(DATA UNDER STUDY begins)

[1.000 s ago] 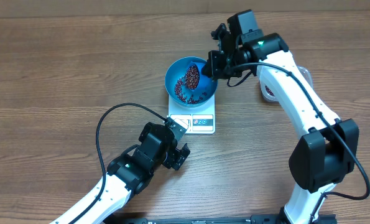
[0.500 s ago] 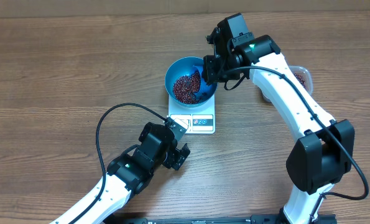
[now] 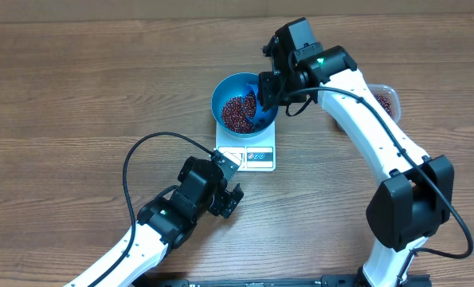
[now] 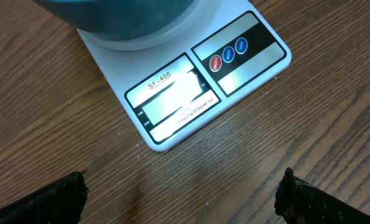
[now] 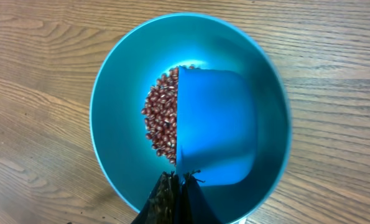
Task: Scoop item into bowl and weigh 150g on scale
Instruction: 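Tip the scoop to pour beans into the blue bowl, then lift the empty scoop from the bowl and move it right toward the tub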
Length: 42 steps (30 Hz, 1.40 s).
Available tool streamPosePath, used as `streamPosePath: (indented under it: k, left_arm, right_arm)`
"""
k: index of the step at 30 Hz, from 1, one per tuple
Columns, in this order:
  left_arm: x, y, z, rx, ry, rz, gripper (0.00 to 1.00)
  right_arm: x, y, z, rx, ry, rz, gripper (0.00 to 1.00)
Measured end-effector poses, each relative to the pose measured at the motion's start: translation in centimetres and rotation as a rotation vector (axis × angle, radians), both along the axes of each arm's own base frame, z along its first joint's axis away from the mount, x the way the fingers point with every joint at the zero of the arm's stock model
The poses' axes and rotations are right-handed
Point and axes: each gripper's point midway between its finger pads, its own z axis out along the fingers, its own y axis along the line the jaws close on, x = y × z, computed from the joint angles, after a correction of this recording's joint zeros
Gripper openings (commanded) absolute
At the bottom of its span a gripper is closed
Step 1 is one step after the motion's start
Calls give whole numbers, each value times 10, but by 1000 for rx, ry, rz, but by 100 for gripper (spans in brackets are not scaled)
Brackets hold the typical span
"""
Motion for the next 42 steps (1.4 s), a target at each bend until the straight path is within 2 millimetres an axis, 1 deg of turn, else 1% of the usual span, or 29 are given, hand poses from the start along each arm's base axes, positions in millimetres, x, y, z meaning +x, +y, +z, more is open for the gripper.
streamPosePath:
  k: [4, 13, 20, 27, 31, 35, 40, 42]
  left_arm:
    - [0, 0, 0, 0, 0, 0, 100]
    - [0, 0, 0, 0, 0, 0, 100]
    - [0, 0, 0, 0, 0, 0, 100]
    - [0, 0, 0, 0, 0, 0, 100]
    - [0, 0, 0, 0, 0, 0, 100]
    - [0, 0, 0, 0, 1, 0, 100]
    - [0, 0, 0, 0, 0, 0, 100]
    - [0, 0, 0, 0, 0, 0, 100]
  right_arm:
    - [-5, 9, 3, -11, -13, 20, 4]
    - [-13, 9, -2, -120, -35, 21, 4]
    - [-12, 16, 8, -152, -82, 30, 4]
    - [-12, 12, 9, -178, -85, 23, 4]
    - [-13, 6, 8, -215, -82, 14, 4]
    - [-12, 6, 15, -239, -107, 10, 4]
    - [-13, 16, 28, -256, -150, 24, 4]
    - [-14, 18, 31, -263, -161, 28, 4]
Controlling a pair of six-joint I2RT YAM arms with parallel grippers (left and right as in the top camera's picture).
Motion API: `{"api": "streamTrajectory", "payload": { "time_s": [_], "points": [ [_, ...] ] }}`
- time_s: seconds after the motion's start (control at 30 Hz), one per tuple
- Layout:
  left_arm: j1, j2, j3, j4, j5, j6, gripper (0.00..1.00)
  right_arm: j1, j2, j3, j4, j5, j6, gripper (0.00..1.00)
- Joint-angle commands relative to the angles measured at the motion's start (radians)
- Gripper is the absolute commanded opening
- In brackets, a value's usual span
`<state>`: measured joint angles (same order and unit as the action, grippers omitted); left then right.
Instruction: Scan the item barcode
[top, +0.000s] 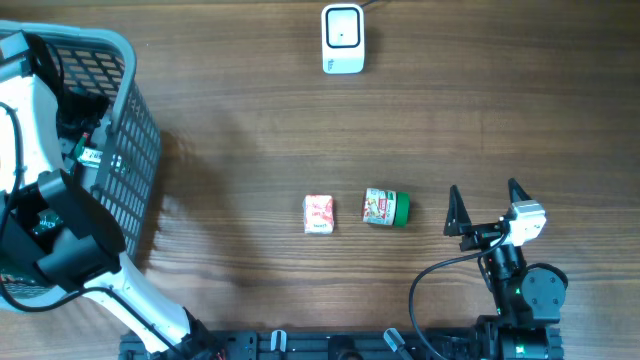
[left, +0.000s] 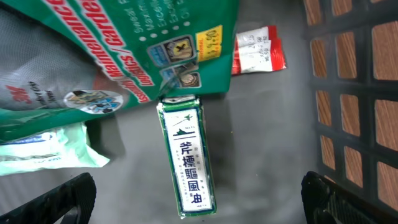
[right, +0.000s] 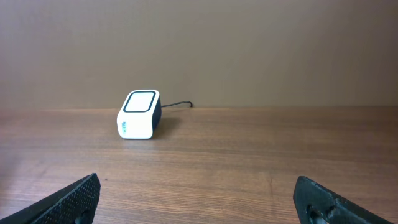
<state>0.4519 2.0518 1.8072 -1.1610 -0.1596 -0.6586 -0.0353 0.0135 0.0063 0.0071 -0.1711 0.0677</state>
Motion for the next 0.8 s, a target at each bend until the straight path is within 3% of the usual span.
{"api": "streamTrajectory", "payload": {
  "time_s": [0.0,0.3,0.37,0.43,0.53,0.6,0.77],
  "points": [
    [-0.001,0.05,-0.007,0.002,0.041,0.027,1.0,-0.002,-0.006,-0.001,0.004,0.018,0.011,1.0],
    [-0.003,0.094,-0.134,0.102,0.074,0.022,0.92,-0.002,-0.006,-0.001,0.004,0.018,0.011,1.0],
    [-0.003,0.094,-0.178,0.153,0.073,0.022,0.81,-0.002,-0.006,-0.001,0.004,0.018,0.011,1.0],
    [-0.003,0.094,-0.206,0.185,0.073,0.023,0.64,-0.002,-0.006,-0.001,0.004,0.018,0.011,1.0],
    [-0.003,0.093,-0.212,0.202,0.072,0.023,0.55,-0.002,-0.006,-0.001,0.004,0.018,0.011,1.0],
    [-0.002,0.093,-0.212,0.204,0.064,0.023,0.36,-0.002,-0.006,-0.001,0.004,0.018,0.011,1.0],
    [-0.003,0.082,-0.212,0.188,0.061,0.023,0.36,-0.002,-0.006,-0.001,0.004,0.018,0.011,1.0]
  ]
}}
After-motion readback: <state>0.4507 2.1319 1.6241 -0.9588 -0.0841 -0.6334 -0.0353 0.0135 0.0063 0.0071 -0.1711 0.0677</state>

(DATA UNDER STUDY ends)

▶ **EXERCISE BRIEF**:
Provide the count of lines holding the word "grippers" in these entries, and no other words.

▶ **COMPLETED EXERCISE**:
2